* PROBLEM DESCRIPTION
Copy out the whole listing exactly as given. Skip the pictures.

* GIVEN MATERIAL
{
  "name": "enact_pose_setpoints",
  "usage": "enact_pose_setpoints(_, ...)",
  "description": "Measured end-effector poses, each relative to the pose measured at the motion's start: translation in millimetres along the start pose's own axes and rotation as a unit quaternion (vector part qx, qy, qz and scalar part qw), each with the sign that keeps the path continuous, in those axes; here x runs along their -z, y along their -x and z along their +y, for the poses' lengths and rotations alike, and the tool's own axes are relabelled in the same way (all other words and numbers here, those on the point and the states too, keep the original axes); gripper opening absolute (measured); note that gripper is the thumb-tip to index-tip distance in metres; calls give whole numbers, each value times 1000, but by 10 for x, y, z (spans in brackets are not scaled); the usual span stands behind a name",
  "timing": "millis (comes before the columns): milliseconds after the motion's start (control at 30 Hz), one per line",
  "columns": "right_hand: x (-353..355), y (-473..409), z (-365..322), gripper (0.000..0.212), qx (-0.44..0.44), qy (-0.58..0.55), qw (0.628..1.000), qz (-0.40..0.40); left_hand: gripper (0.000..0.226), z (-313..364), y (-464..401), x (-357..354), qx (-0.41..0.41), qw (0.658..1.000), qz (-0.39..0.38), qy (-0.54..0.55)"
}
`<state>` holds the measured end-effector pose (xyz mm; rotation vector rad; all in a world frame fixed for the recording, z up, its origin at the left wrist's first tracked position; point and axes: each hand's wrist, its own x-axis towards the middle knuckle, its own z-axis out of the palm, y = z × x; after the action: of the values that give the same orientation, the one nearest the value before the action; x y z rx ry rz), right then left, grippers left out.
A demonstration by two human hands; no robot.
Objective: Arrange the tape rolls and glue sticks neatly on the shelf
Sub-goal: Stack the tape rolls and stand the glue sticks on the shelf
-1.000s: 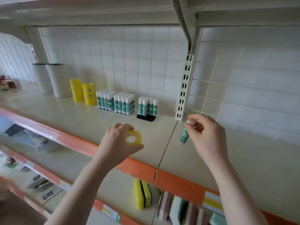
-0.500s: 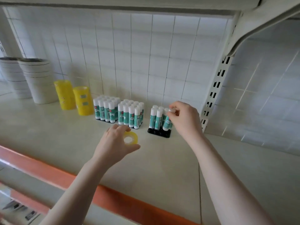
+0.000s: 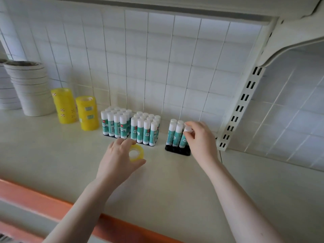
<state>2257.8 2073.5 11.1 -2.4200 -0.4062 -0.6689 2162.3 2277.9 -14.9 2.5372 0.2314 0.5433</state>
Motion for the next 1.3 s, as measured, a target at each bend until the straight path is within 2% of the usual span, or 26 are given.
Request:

* ANSWER SECTION
{
  "name": "enact_pose_setpoints",
  "usage": "enact_pose_setpoints(_, ...)",
  "description": "Measured end-effector poses, each relative to the pose measured at the motion's start: translation in millimetres along the start pose's own axes and rotation as a unit quaternion (vector part qx, qy, qz and scalar part qw), each with the sign that keeps the path continuous, in those axes; here x runs along their -z, y along their -x and z along their +y, for the poses' lengths and rotations alike, and the tool's own axes are relabelled in the same way (all other words and numbers here, those on the point and the states too, keep the original axes); gripper opening absolute (measured); note that gripper is the thumb-tip to index-tip distance in metres; calls give whole numbers, each value times 1000, but by 10 for x, y, z (spans in brackets are not scaled); the usual span stands behind a name",
  "timing": "millis (comes before the columns): milliseconds after the motion's start (control at 30 Hz), one per line",
  "columns": "right_hand: x (-353..355), y (-473..409), z (-365..322), gripper (0.000..0.212), qx (-0.44..0.44), qy (-0.58..0.55), qw (0.628..1.000), qz (-0.40..0.40); left_hand: gripper (0.000..0.226), z (-313..364), y (-464..401), x (-357..354), qx (-0.41..0.41), qw (0.658..1.000), qz (-0.39..0.38), qy (-0.54..0.55)"
}
`<state>` holds the measured end-effector pose (xyz mm; rotation vector rad; all in a world frame fixed for the recording, z up, its origin at the left wrist's first tracked position; point and axes: each hand's wrist, its own x-axis towards the middle knuckle, its own z-axis out of the palm, y = z × x; after the action: of the values that give the same orientation, the one nearest the value before the action; x y z rx ry rz), right then left, grippers left out.
A demonstration by two human hands; no robot.
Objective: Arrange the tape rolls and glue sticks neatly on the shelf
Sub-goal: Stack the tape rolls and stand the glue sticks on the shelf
-1.000s: 
-0.500s: 
+0.000s: 
<state>2257.8 2073.5 11.1 -2.4200 -0.4062 -0.6689 2162.3 2277.9 -14.9 2.5372 0.2314 0.5433</state>
Motion for the next 1.3 s, as measured, a target at each bend until the straight path is within 2% of the usual span, or 26 are given.
Request:

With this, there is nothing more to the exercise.